O segundo gol saiu aos 35. Em falta cobrada com categoria por Rodrygo, Casemiro dominou quase na pequena área e finalizou com calma, ampliando a vantagem. Até o intervalo, o Brasil acertou todas as oito finalizações que tentou, enquanto Senegal terminou a etapa inicial sem finalizar no alvo, embora tenha pressionado nos minutos finais, obrigando Gabriel Magalhães, Éder Militão e Ederson a boas intervenções.
Antes do apito para o intervalo, o clima esquentou: Vini Jr e Koulibaly se estranharam, houve empurrões e discussão envolvendo outros jogadores, mas o árbitro optou por não aplicar cartões.
Senegal reage, Brasil administra e perde chances de matar o jogo
No segundo tempo, Senegal voltou mais agressivo. Logo aos 6 minutos, Ederson vacilou com a bola nos pés, Nicolas Jackson pressionou e Ndiaye quase marcou, acertando a trave em lance que poderia ter recolocado os africanos na partida.
A resposta brasileira veio em sequência, principalmente em jogadas em velocidade. Rodrygo quase marcou em chute colocado aos 15, Vinicius Junior repetiu suas arrancadas pela esquerda, aplicou dribles em cima de Mendy e Koulibaly e criou boas situações para Estêvão e João Pedro, que entraram no decorrer da partida. Faltou a definição nas finalizações para transformar o placar em goleada.

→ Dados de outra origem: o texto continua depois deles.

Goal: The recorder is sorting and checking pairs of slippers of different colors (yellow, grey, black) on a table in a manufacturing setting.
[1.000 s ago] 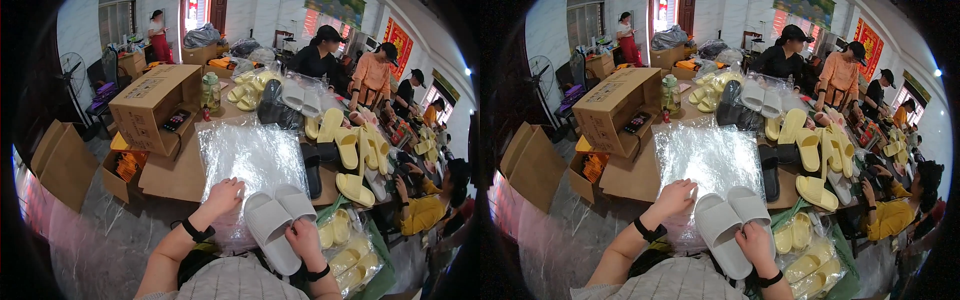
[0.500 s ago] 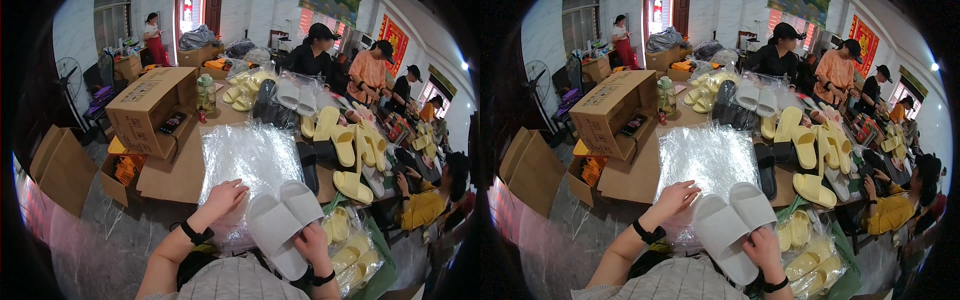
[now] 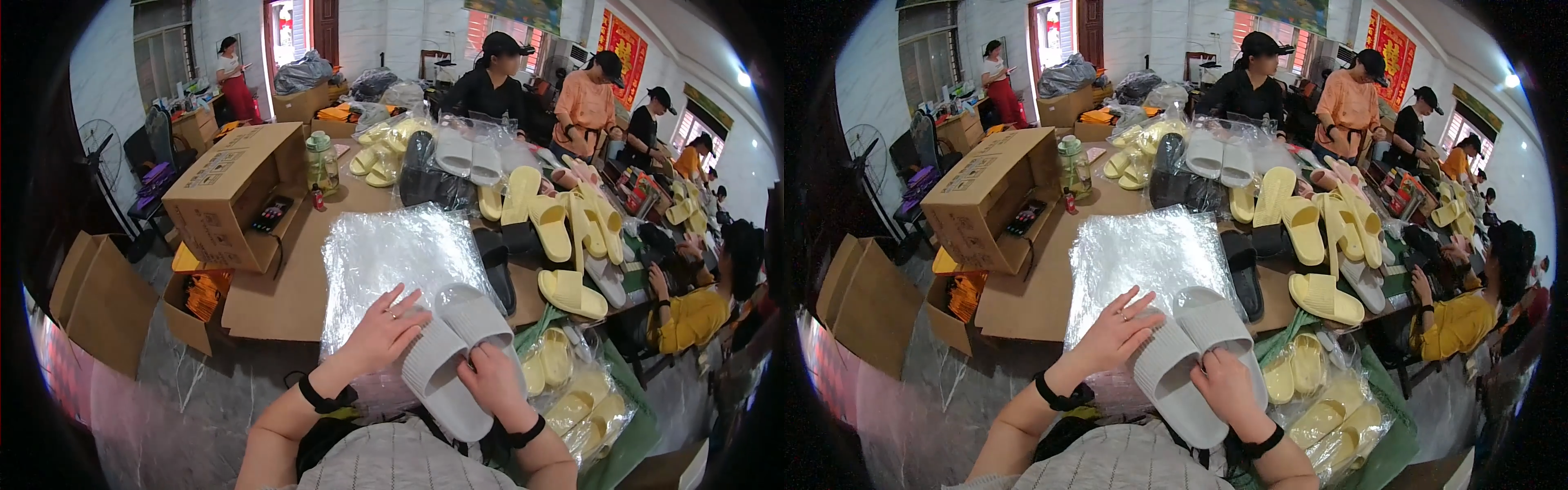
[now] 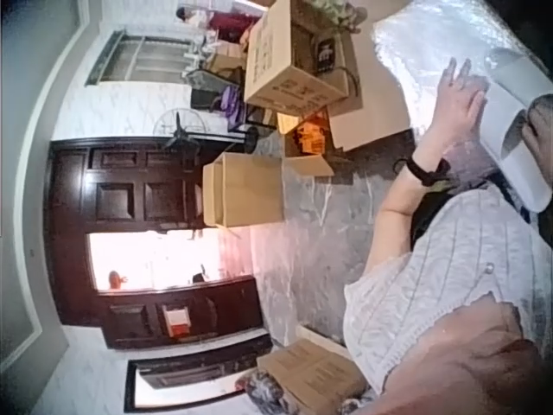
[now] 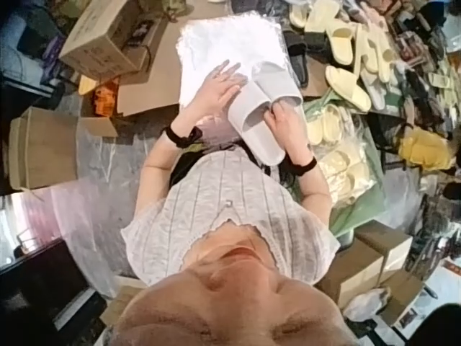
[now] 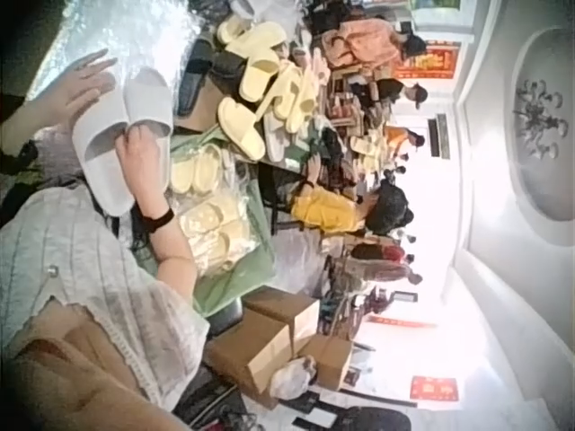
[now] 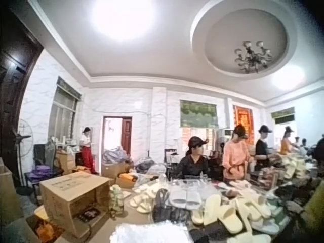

Ancelotti utilizou bem o elenco: saíram Matheus Cunha, Estêvão, Rodrygo, Gabriel Magalhães e Alex Sandro, entrando João Pedro, Luiz Henrique, Lucas Paquetá, Wesley e Caio Henrique, além de Fabrício Bruno no fim. O Brasil passou a explorar contra-ataques, enquanto Senegal ficou mais com a posse, mas sem grande poder de infiltração.
Defensivamente, o sistema funcionou bem: a dupla Marquinhos–Gabriel Magalhães (depois substituído) foi segura pelo alto e por baixo, e Casemiro, apesar do cartão amarelo, organizou a proteção à frente da zaga.
Destaques brasileiros
- Estêvão – Decisivo de novo, abriu o placar, se movimentou bem entre linhas e segue se firmando como grande nome da nova geração.
- Vinicius Junior – Participativo, decisivo nas construções pela esquerda e protagonista em várias jogadas de perigo. Sofreu faltas, driblou, puxou contra-ataques e incomodou a defesa senegalesa o jogo inteiro.
- Casemiro e Bruno Guimarães – Controlaram o meio-campo, alternando momentos de cadência com aceleração do jogo. Casemiro marcou o segundo gol, Bruno participou diretamente do primeiro.
- Sistema defensivo – Mesmo sob pressão pontual de Senegal, principalmente no fim do primeiro tempo e em lances isolados na etapa final, a defesa se portou com segurança e manteve o clean sheet.
Num amistoso com clima de jogo grande, o Brasil venceu, convenceu em boa parte do confronto e deixou a sensação de que a equipe começa a ganhar cada vez mais identidade sob o comando de Ancelotti.